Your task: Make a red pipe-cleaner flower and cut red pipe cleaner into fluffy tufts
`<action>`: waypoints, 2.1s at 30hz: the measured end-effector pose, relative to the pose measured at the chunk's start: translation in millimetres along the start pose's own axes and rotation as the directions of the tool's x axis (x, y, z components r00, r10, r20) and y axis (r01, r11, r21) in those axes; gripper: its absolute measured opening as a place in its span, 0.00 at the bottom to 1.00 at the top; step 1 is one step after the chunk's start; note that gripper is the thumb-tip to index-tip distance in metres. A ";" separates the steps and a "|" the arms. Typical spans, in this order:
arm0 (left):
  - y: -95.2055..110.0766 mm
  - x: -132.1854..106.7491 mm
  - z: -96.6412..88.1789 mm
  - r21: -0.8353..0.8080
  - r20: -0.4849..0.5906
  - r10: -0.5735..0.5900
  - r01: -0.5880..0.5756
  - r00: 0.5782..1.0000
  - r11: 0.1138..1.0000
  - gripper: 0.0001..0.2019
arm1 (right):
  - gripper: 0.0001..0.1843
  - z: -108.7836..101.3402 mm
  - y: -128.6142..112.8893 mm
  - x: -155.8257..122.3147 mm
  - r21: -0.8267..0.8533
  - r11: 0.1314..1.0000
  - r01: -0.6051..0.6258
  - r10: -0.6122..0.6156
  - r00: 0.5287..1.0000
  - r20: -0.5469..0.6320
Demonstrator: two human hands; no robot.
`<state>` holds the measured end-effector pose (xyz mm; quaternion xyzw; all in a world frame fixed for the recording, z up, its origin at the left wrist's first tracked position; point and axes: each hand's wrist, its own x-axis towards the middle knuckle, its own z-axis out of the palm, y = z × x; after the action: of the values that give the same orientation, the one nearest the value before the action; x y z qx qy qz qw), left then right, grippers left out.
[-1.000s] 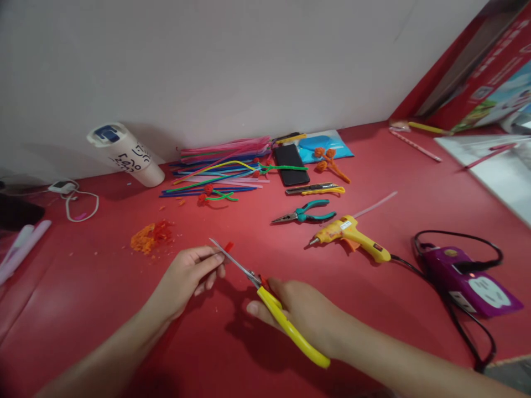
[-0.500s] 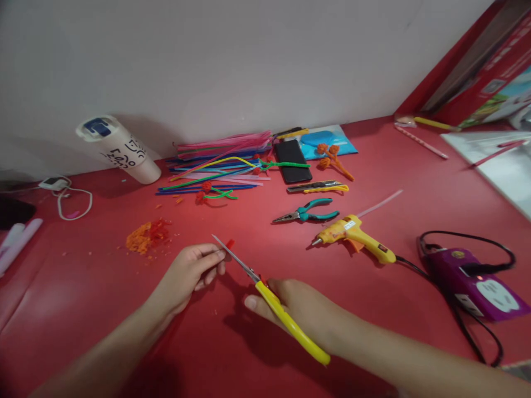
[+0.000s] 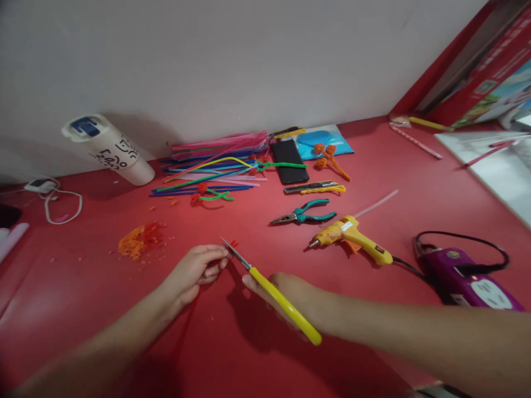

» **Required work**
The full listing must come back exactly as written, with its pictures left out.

» **Result of this task**
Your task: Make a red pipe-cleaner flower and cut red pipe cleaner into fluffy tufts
`<action>`: waypoints, 2.1s at 30hz: the measured end-effector pose, relative to the pose measured at the chunk's start: translation in millimetres along the start pose's own axes and rotation as the directions of the tool's x axis (x, y, z components r00, r10, r20) and y axis (r01, r11, r21) in those axes; gripper: its absolute measured opening as a place in its span, 0.00 at the bottom to 1.00 at the top; step 1 is one step after the chunk's start; note that gripper is the thumb-tip to index-tip distance in metres. A ";" separates the steps and a "|" the arms. Typical spans, in this order:
arm0 (left):
  - y: -95.2055..110.0766 mm
  - x: -132.1854..106.7491 mm
  - z: -96.6412..88.1789 mm
  - r21: -0.8353..0.8080
  - r20: -0.4849..0.5906
  - r10: -0.5735..0.5900
  - r01: -0.5880..0.5756
  - r00: 0.5782..1.0000
  - r11: 0.1138..1.0000
  - gripper: 0.0001..0.2019
arm1 (right):
  - gripper: 0.0001..0.1843
  - z: -108.7836..101.3402 mm
  - y: -128.6142..112.8893 mm
  - x: -155.8257..122.3147 mm
  - r21: -0.8267..0.8533
  - r11: 0.1314..1.0000
  - r01: -0.6051..0.6258
  - r10: -0.6122..0.6156
  - r00: 0.5287..1.0000
  - r20: -0.5469..0.6320
Demonstrator: two human hands; no robot.
`<state>` holds the measured end-effector pose (xyz mm; quaternion xyzw; all in a world frame fixed for the recording, z up, its origin at the left wrist's first tracked position; point and axes: each hand's wrist, its own x-axis towards the middle knuckle, its own z-axis out of the palm, y = z × x; after the action: of the values that give the same orientation, the one nearest the value before the action; x y z qx qy qz qw), left then right, grippers left out.
[-1.000s] 
[-0.500s] 
[+0.000s] 

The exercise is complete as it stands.